Investors have had a lot of trouble trying to navigate the current stock market environment, and Wednesday's numbers on inflation didn't help to clarify things very much. At 11:30 a.m. ET, the Nasdaq Composite (^IXIC) was up just 3 points to 15,157, having given up larger gains from earlier in the session and still well below its record levels from last year.
One thing that's been interesting to look at in recent months is how some of the best performers that trade on the Nasdaq have fared. Most investors have focused largely on high-flying technology companies that have seen the largest corrections. Yet when you look more deeply at some stocks that momentum investors don't routinely follow, you can find some interesting insights. Today, for instance, T. Rowe Price Group (TROW 0.73%) is on the decline, and the asset manager's future is closely tied to the prospects for the broader stock market and the Nasdaq in particular.

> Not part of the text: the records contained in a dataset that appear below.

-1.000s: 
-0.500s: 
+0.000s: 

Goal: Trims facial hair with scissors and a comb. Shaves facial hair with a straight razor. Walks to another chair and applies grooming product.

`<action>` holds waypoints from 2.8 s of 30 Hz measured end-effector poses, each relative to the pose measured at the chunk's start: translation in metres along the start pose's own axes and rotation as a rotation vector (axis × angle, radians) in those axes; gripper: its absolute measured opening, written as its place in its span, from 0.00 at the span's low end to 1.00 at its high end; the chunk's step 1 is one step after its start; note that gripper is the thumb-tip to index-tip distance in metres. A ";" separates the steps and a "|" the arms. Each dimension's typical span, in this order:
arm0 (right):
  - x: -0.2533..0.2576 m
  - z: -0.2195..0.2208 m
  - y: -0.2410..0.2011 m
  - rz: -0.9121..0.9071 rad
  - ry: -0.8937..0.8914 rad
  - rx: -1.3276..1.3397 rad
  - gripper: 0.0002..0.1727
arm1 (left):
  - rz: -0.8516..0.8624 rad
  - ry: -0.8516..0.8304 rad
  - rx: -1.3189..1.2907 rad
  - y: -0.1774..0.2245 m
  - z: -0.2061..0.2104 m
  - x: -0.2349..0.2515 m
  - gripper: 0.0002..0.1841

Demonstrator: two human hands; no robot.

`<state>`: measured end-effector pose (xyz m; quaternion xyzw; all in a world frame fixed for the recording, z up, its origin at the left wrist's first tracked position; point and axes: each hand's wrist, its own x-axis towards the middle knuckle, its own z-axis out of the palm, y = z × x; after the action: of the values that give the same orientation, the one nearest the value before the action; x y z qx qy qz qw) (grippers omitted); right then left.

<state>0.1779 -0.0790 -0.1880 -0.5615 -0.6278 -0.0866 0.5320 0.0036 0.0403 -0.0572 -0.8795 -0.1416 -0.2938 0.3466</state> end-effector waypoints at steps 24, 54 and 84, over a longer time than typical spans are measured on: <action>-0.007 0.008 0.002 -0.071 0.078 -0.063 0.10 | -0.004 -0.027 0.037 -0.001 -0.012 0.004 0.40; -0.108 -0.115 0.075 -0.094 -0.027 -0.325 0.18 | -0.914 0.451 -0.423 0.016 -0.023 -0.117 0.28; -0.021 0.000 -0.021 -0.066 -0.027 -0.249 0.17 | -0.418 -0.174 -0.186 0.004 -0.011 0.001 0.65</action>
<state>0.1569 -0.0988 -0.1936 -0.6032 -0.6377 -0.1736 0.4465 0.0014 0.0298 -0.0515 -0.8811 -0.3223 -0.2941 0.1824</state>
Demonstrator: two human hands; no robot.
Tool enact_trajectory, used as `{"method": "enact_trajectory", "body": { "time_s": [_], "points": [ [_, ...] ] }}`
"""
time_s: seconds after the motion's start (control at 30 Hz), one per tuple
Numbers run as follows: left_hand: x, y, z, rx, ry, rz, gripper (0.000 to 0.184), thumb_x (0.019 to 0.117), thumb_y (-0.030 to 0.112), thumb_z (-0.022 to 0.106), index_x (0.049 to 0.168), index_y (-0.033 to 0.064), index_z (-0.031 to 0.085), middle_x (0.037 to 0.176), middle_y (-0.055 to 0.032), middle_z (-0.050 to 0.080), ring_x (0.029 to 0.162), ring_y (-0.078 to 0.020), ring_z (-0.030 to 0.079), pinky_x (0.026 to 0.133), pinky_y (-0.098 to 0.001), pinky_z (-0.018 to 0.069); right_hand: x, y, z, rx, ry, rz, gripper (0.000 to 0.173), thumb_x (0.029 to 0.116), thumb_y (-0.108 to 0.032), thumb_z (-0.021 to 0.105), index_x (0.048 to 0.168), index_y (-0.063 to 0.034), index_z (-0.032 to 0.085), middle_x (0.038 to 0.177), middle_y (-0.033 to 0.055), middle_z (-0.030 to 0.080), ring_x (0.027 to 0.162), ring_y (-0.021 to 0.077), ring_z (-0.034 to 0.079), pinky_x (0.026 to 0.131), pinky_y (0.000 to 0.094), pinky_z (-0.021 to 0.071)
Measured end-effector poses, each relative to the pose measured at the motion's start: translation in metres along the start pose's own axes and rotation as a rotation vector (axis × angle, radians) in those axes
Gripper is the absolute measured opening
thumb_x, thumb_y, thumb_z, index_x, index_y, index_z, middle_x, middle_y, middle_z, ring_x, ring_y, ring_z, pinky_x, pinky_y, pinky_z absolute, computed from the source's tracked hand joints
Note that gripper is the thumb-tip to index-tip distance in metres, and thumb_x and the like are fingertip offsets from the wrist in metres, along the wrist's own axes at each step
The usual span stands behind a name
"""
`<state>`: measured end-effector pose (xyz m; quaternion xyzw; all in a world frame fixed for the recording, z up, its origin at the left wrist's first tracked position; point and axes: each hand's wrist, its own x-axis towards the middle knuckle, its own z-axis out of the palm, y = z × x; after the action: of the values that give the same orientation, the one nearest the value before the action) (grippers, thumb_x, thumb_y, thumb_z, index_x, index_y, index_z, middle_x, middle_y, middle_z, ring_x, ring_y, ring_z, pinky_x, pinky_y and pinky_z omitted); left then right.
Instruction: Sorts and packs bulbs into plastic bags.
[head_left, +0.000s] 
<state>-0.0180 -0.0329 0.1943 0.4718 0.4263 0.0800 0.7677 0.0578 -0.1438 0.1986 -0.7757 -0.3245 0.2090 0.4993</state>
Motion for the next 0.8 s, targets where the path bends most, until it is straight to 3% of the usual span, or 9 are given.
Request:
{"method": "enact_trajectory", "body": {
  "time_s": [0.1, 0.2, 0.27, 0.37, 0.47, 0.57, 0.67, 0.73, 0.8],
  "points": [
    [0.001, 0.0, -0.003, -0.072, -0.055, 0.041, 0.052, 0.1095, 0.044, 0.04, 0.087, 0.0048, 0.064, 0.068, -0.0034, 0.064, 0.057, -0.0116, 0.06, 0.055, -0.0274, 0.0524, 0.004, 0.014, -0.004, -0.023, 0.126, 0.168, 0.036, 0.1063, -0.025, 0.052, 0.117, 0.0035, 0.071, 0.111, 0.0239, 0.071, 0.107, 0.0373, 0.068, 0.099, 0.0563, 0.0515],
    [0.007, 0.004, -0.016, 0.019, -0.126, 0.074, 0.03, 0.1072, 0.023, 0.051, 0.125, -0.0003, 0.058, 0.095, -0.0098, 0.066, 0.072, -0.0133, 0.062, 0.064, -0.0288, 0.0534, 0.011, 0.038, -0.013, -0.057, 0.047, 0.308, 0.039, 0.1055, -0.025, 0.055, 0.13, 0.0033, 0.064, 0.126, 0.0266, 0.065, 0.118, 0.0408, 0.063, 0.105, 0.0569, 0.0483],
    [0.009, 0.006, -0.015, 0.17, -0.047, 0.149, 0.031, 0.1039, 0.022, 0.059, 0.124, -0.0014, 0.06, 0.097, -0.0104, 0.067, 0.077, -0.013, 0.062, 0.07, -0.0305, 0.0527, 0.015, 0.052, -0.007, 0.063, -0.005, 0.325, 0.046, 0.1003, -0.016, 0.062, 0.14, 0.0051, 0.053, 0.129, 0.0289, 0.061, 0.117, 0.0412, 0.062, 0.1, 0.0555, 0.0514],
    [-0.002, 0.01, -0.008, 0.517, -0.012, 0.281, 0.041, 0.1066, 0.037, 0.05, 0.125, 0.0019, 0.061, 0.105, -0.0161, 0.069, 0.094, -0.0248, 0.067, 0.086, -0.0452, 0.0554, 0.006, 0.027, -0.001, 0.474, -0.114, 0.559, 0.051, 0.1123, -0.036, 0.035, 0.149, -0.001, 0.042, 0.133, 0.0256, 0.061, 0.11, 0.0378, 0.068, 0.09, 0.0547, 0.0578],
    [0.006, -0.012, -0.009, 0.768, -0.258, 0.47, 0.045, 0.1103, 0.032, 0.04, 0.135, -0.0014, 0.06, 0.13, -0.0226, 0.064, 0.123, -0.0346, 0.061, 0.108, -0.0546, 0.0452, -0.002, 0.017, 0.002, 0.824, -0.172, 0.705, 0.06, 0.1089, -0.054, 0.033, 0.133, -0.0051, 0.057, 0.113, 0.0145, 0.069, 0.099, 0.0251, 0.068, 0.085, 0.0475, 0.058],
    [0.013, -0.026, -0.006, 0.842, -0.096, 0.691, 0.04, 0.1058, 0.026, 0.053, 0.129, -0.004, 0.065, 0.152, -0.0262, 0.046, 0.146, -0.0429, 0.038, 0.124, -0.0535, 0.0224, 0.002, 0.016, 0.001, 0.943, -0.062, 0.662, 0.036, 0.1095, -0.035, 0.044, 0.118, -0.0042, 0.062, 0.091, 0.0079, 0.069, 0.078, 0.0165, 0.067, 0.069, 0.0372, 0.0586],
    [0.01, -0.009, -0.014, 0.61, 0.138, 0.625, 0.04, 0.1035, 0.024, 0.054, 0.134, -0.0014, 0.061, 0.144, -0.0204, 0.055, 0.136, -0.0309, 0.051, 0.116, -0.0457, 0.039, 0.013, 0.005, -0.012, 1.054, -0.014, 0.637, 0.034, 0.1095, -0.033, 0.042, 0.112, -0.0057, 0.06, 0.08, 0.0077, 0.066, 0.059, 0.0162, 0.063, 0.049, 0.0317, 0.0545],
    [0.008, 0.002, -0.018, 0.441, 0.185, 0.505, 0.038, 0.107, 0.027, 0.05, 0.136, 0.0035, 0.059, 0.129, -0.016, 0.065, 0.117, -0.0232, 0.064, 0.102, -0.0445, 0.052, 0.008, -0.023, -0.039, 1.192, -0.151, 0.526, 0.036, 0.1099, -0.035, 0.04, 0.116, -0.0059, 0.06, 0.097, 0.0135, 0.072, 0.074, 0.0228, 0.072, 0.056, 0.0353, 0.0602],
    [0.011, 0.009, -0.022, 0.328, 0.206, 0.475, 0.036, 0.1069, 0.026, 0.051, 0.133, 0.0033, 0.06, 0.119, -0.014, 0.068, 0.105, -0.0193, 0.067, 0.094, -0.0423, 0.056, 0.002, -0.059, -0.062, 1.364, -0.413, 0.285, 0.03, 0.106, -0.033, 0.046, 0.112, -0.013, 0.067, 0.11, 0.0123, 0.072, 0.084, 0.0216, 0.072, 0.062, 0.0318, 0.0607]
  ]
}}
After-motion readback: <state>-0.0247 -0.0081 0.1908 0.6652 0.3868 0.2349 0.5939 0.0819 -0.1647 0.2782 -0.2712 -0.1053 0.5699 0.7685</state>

Managing a tough environment
Shares of T. Rowe Price were down more than 5% Wednesday morning. The investment manager released its preliminary year-end 2021 figures for assets under management, but it's hard to see a whole lot that's an obvious disappointment to justify the downward move.
T. Rowe Price finished the year with a total of $1.688 trillion under management. The money was split roughly 50-50 between traditional mutual funds and other vehicles, such as separate accounts and sub-advisory relationships. In total, assets under management were up 15% from the $1.47 billion of 12 months earlier.
Much of T. Rowe Price's assets are invested in the stock market. In the mutual fund realm, fully 64% of assets are in equities versus just 10% in fixed income, and much of the remaining 26% in multi-asset funds is likely held in stock as well. You'll find a similar breakdown on the separate account and sub-advisory side of the business.
T. Rowe Price's target retirement fund business also fared well. The company now boasts $391 billion in assets in such funds, up by 18% from the end of 2020. That reflected good performance from stocks.
Worries about the future?
Yet it's likely that the downward move came from concerns about the latest reading on inflation from the Bureau of Labor Statistics. That news was at least a little more positive than it has been in the recent past, but investors still seem to be concerned about the impact that higher interest rates and inflationary pressures could have on Wall Street and the investment community.
In addition, bad news from one of its peers could have hurt T. Rowe Price. Jefferies (JEF -1.54%) dropped 11% after announcing fiscal fourth-quarter results that fell well short of expectations. Even with a 20% dividend hike, Jefferies wasn't able to persuade shareholders that single-digit percentage gains in earnings for the quarter and a slight drop in revenue were things they could safely ignore.
T. Rowe Price in particular has substantial exposure to high-growth tech stocks, as it has routinely been among the earliest investors in some of the most promising start-ups even before they come public. If rising rates continue to hurt those small tech companies more than the rest of the market, then it could go against a key driver of the asset manager's business model that has boosted profits for decades.
After gains of 22,660% since the 1980s, T. Rowe Price has now fallen nearly 20% from its recent all-time highs. It's too early to call that a permanent top, but at least a few investors are starting to wonder whether T. Rowe Price's best days might be behind it.